**Description of the task:** From the records, pick out and copy each line containing "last".

**The records:**
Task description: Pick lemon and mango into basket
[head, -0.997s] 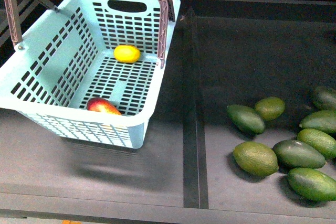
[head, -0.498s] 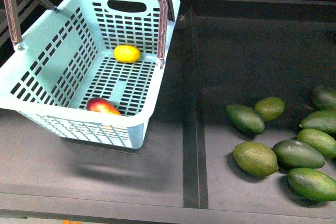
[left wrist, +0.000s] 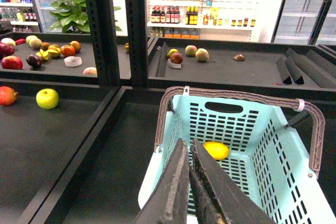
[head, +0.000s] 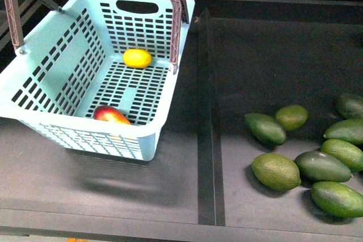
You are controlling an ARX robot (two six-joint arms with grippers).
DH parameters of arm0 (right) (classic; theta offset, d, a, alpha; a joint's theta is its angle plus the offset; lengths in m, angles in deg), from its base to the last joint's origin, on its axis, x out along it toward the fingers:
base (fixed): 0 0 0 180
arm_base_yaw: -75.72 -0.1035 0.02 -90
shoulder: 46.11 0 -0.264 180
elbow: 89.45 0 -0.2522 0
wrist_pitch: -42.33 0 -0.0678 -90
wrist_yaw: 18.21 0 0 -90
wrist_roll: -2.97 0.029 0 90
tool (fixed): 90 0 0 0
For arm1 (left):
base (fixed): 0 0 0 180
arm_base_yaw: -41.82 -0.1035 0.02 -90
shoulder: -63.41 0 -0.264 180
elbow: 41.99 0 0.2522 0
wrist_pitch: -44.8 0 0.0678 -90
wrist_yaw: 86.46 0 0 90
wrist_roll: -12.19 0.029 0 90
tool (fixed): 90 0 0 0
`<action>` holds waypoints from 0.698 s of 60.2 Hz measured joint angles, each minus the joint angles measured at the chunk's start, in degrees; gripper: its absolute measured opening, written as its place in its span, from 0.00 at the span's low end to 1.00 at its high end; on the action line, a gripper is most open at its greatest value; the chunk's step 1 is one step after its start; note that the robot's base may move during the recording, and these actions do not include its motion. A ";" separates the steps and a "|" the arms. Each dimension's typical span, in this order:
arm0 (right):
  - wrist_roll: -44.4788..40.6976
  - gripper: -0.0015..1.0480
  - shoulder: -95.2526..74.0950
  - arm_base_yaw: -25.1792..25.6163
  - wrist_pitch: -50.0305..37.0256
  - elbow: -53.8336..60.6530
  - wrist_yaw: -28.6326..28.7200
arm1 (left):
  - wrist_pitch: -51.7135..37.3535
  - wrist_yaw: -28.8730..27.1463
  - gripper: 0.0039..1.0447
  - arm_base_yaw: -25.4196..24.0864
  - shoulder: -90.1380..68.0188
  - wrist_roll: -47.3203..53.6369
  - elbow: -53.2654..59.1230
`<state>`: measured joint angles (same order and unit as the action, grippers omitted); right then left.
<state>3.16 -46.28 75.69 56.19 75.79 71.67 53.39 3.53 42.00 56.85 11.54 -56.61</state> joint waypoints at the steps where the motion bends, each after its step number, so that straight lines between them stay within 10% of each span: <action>1: 0.00 0.92 0.00 0.00 0.00 0.00 0.00 | 2.23 0.00 0.03 0.00 1.75 0.00 0.00; 35: 0.00 0.92 0.00 0.00 0.00 0.00 0.00 | 5.07 0.00 0.03 0.00 6.21 0.02 0.00; 42: 0.00 0.92 0.00 0.00 0.00 0.00 0.00 | 5.07 0.00 0.23 0.00 6.21 0.00 0.00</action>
<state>3.16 -46.28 75.69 56.19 75.79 71.67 58.46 3.53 42.00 63.05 11.54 -56.61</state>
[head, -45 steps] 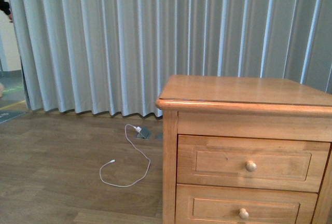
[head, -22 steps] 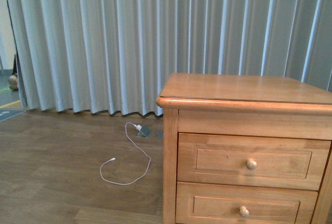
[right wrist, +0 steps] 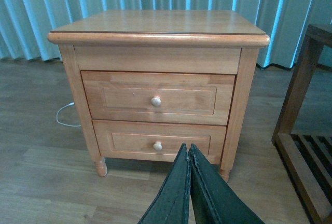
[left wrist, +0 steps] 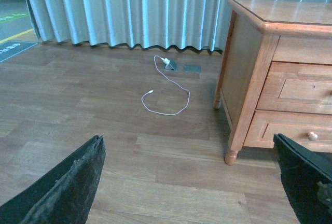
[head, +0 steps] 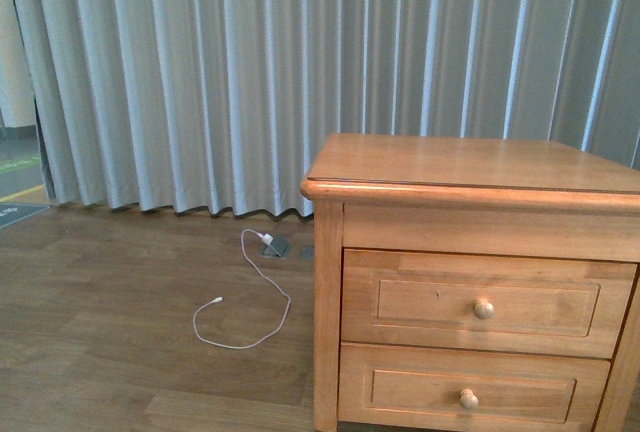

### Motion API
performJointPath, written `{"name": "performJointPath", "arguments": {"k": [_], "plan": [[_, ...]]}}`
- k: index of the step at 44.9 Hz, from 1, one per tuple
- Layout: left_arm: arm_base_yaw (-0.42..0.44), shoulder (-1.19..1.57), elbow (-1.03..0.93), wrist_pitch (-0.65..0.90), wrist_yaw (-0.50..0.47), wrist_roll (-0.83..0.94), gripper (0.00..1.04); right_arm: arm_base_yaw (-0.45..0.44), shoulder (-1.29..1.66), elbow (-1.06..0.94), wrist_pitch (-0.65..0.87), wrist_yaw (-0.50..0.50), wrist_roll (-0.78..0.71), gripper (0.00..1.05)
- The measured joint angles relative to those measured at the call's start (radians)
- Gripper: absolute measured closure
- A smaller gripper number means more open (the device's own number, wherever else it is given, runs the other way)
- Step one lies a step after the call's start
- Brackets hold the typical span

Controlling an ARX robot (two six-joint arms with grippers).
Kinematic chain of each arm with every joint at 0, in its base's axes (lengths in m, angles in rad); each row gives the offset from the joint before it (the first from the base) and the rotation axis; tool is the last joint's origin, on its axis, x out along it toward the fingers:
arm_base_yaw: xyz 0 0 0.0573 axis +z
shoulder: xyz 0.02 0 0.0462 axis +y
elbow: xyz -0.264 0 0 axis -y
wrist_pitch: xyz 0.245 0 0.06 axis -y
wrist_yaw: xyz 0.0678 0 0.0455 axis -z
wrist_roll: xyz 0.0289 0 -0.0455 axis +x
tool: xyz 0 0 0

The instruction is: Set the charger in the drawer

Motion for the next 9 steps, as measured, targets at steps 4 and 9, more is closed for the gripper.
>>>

**Written answer:**
DH parameters of arm0 (right) (classic; theta offset, d, a, alpha; a joint's theta is its angle plus the offset; lengths in m, angles in deg), from its base to the last joint's origin, on its axis, x out along it toward the fingers:
Kinematic chain of each arm with every joint at 0, in its base's axes (lengths in m, angles in rad); each row gives the offset from the joint before it (the first from the base) and the rotation axis; tool is the last joint's origin, on its axis, x out along it toward the fingers:

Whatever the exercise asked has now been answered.